— Task requirements —
Find and copy the lines in the records beneath this task that contain the word "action".

— Supplied information —
+ + +
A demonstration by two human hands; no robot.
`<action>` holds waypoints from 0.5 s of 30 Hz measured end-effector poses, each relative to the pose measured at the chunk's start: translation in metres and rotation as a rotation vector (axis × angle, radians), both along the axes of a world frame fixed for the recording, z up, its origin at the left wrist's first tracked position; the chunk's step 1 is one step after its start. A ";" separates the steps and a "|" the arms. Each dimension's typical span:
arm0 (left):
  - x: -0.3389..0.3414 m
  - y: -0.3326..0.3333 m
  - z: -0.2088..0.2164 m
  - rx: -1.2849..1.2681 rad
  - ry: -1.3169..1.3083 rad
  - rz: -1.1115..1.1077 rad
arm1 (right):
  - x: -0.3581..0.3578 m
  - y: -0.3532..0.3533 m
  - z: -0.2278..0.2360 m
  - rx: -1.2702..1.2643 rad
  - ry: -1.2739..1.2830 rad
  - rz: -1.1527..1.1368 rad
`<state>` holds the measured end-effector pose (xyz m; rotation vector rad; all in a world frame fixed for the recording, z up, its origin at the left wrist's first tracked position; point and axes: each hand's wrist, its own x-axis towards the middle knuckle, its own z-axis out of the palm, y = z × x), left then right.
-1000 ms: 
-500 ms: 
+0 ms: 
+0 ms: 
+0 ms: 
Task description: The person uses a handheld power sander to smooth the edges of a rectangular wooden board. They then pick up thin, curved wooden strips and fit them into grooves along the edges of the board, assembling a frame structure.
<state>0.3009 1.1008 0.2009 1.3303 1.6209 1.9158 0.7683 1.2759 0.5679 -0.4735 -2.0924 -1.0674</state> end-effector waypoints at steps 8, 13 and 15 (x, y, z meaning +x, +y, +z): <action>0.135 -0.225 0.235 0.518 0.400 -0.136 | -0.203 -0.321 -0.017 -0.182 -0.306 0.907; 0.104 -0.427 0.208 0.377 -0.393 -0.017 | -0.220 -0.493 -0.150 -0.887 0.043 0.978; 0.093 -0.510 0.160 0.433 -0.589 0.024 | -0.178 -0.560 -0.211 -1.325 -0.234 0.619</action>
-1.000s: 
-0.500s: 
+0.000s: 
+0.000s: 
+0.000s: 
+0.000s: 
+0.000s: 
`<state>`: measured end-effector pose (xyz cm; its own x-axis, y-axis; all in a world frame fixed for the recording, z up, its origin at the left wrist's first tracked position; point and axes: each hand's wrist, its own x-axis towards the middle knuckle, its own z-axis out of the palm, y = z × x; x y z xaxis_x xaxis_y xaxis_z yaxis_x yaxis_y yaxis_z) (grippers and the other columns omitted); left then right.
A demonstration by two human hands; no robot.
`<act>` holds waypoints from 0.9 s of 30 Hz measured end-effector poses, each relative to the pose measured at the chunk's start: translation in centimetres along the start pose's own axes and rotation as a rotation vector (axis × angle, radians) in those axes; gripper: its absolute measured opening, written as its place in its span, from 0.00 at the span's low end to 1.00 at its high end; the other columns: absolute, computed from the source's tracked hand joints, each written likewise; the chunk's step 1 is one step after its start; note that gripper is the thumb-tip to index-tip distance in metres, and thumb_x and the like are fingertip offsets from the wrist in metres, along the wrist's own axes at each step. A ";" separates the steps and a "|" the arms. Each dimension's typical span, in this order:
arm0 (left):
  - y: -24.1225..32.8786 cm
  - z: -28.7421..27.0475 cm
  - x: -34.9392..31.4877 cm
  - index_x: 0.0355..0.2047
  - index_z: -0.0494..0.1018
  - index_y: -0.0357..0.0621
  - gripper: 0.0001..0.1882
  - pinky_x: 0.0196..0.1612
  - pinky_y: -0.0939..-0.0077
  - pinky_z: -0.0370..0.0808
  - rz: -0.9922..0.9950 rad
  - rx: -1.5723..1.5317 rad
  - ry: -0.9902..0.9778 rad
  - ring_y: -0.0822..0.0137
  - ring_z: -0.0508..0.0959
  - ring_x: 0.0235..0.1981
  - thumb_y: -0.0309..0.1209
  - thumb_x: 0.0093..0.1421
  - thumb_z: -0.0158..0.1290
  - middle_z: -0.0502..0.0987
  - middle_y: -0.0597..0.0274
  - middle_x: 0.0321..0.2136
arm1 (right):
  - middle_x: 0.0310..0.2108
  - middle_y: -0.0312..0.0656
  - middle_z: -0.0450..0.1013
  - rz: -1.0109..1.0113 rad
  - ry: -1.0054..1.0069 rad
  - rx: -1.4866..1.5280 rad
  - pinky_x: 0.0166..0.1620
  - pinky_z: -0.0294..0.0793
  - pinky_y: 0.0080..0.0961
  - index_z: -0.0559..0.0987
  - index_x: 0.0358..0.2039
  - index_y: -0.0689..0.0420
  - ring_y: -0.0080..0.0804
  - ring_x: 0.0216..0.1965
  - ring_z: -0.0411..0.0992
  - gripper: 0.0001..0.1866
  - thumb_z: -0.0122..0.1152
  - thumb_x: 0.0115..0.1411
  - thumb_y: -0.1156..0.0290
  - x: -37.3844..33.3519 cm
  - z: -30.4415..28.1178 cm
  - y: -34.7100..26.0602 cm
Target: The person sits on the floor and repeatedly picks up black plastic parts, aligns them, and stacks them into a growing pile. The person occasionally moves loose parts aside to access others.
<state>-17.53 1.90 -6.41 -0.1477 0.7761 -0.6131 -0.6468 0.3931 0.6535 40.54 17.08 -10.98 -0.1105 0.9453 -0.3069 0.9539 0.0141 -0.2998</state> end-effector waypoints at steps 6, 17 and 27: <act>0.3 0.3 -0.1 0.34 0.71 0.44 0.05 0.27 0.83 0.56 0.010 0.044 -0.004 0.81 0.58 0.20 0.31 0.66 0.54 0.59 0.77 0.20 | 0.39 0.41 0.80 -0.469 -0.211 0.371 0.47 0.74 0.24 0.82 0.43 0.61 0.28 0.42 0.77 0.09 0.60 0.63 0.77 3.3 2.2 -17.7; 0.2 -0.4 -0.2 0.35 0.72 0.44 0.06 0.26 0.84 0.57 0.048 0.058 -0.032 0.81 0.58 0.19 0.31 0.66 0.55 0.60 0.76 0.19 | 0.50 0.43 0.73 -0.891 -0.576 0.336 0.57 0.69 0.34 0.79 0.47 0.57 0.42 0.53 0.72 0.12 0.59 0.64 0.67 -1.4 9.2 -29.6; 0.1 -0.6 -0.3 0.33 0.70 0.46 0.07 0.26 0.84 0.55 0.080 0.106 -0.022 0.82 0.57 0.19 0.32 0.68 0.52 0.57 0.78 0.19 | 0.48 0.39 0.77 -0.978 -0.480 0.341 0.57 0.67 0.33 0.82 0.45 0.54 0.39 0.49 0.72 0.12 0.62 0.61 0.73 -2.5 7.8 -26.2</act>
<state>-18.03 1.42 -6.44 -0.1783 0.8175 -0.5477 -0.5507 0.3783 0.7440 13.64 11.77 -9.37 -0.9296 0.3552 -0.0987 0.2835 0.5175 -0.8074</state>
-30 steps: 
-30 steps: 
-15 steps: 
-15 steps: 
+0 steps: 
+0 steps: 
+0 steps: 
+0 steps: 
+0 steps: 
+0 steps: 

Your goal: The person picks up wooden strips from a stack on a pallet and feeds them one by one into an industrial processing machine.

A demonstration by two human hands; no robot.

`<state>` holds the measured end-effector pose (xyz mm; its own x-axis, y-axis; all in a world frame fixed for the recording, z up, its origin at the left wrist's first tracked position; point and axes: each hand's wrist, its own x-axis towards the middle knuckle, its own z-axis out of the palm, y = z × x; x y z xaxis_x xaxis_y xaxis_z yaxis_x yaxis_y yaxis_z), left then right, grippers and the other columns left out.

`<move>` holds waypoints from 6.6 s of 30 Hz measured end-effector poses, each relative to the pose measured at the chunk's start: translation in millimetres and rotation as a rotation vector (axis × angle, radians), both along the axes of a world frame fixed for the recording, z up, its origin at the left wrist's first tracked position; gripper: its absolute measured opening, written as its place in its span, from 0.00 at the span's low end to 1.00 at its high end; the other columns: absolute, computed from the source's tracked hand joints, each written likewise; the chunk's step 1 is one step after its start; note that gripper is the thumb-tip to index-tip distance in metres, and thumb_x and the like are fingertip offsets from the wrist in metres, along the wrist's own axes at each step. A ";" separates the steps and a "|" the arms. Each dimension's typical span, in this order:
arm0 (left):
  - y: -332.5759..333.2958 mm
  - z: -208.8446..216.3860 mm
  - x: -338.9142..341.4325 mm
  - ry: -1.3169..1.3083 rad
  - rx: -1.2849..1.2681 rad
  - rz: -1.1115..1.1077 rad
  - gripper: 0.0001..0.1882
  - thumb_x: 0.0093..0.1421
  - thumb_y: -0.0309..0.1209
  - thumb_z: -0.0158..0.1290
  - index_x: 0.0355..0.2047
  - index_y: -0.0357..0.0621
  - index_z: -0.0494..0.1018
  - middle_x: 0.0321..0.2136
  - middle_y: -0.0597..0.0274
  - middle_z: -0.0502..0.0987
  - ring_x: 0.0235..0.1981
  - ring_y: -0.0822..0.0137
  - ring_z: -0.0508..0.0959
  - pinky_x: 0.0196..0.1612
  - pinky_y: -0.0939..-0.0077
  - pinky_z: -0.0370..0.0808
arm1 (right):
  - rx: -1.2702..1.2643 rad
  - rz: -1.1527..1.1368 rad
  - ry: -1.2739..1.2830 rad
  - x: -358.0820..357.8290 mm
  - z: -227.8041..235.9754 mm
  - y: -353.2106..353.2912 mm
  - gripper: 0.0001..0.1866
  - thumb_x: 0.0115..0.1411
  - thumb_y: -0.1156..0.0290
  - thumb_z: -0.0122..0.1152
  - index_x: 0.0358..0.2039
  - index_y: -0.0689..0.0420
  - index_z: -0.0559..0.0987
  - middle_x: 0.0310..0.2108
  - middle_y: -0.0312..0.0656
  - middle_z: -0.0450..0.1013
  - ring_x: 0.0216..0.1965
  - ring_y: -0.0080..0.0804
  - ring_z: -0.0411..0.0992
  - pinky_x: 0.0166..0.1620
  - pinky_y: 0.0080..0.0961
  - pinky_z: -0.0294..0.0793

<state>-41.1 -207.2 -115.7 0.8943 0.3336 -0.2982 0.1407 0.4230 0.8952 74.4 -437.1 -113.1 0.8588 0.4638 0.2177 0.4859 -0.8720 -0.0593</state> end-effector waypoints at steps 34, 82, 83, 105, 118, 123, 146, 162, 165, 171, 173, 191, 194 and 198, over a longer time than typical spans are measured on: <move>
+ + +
— Output for this exercise —
`<action>` holds waypoints from 0.5 s of 30 Hz measured end-effector poses, each relative to the pose measured at the chunk's start: translation in metres and rotation as a rotation vector (axis × angle, radians), both along the axes of a world frame fixed for the recording, z up, its origin at the left wrist's first tracked position; the chunk's step 1 is one step after its start. A ";" separates the steps and a "|" the arms. Each dimension's typical span:
<state>0.3009 1.1008 0.2009 1.3303 1.6209 1.9158 0.7683 1.2759 0.5679 -0.4735 -2.0924 -1.0674</state> end-effector waypoints at steps 8, 13 and 15 (x, y, z meaning +x, +y, +z): <action>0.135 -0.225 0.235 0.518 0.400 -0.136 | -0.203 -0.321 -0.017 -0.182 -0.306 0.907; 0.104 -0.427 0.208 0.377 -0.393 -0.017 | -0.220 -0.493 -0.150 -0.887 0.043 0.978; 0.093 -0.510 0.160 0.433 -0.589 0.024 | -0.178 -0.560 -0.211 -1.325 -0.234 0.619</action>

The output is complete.